Le tendí la mano con la palma hacia arriba y, obedientemente, me entregó el arma. Estaba caliente y era más pesada de lo que aparentaba.

—Gracias —dije.

La guardé en el bolsillo de mi chaqueta y James me acompañó hasta el cuarto de baño. Me desinfecté la herida con agua oxigenada y me puse un par de tiritas. Me subí el calcetín, me bajé la pernera del pantalón y volvimos al pasillo, donde el viejo chucho yacía muerto.

—Creo que no deberíamos dejarlo aquí.

James no respondió.

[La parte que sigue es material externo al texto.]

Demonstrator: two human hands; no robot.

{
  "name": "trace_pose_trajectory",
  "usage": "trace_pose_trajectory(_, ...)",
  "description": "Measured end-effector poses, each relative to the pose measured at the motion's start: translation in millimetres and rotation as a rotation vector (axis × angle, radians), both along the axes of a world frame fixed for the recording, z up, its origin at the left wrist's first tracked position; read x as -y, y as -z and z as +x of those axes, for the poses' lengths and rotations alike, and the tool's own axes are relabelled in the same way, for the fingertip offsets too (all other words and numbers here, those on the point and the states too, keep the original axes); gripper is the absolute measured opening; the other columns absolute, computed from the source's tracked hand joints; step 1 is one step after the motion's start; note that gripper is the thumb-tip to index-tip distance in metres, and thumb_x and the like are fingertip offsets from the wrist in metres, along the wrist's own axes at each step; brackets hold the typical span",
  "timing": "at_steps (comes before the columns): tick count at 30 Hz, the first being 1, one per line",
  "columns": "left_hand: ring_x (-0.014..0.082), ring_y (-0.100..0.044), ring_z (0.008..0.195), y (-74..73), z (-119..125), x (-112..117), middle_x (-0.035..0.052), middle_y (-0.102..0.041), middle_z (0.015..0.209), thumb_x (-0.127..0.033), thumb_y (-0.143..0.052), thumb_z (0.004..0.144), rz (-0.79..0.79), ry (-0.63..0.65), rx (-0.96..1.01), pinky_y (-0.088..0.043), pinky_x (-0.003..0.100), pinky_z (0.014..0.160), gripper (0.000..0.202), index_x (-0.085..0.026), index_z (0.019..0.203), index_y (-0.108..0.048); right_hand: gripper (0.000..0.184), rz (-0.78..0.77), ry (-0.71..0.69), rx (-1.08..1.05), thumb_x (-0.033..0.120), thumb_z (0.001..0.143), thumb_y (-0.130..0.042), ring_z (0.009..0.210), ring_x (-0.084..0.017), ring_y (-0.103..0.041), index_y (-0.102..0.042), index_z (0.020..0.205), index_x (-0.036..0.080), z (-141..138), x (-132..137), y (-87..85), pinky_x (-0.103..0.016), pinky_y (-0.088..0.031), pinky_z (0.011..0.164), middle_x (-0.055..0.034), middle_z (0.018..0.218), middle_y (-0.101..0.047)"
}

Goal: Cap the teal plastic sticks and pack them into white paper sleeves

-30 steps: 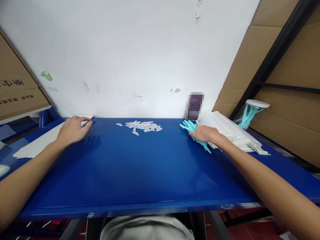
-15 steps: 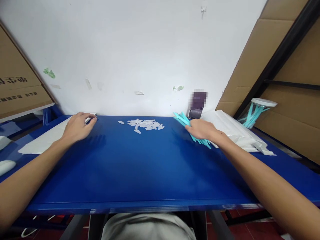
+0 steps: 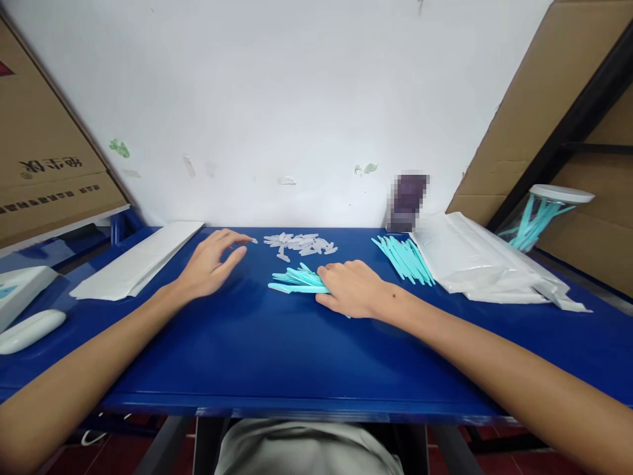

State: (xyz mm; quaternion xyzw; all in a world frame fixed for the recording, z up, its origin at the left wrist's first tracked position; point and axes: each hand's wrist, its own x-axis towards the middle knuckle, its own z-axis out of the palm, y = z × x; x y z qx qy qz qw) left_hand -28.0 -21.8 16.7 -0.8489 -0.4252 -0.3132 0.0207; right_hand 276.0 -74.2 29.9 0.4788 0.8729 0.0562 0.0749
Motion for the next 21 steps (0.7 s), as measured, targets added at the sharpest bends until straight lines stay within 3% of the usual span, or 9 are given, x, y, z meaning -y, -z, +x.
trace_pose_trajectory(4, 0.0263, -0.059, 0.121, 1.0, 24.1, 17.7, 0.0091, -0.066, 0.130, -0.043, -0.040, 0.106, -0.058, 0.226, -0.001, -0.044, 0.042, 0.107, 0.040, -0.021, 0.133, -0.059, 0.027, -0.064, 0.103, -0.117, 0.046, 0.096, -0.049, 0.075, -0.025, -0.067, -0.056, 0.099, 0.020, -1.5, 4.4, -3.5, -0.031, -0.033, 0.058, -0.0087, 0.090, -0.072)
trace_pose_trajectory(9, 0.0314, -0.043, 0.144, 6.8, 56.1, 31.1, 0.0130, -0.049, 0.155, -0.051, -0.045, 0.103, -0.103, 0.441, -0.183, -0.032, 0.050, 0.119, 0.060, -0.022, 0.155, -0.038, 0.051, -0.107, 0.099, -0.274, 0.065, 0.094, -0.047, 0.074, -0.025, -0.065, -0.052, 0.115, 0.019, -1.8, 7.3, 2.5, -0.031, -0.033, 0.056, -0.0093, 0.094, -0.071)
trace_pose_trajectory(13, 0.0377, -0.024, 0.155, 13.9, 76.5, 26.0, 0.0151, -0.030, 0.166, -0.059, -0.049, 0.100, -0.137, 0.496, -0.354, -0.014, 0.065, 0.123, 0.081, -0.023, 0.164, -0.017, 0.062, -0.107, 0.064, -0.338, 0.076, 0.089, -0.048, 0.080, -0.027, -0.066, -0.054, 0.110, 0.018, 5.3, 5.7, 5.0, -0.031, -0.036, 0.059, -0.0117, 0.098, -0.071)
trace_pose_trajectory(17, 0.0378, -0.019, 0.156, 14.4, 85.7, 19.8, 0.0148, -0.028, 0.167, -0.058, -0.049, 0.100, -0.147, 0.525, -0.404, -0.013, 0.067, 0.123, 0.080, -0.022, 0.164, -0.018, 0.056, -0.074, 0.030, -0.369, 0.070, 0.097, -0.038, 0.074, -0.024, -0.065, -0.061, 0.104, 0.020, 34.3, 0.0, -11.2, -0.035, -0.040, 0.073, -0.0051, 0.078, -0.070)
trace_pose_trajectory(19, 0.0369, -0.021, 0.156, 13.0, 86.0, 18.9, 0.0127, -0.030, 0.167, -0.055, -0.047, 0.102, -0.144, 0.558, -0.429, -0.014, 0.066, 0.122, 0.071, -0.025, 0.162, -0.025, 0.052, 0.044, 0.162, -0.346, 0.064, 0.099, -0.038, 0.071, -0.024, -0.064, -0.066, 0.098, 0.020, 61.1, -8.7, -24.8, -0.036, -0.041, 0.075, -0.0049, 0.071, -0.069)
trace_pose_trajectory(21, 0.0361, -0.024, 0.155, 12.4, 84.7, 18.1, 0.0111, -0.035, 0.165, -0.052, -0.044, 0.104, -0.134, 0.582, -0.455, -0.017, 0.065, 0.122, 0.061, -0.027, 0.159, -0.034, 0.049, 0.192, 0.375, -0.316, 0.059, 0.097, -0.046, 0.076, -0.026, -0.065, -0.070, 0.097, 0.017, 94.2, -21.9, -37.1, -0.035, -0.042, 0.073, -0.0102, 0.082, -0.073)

Estaba tan ensimismado meditando las consecuencias de lo que acababa de hacer, que supongo que era incapaz de decir ni pío en aquel momento.

—No te preocupes —dije—. Le diré que disparé yo. Que fue en defensa propia. Tranquilo.

Me arrodillé junto a Doctor Dee y sostuve su pesada cabeza entre mis brazos. La mancha de sangre junto a la oreja derecha estaba pasando del rojo oscuro al púrpura, y allí el pelo olía a chamuscado. James también se arrodilló y agarró al perro por las patas traseras, con una expresión aturdida, casi dulce, en su terso rostro.

—Al recibir el impacto, salió un poco de humo del orificio de la herida —comentó.

—¡Diantre! —exclamé—. ¡Ojalá lo hubiese visto!

Cargamos a Doctor Dee escaleras abajo y después por el interminable camino de acceso a la casa hasta la calle, donde estaba aparcado mi coche. Lo metimos en el asiento trasero, junto a la tuba.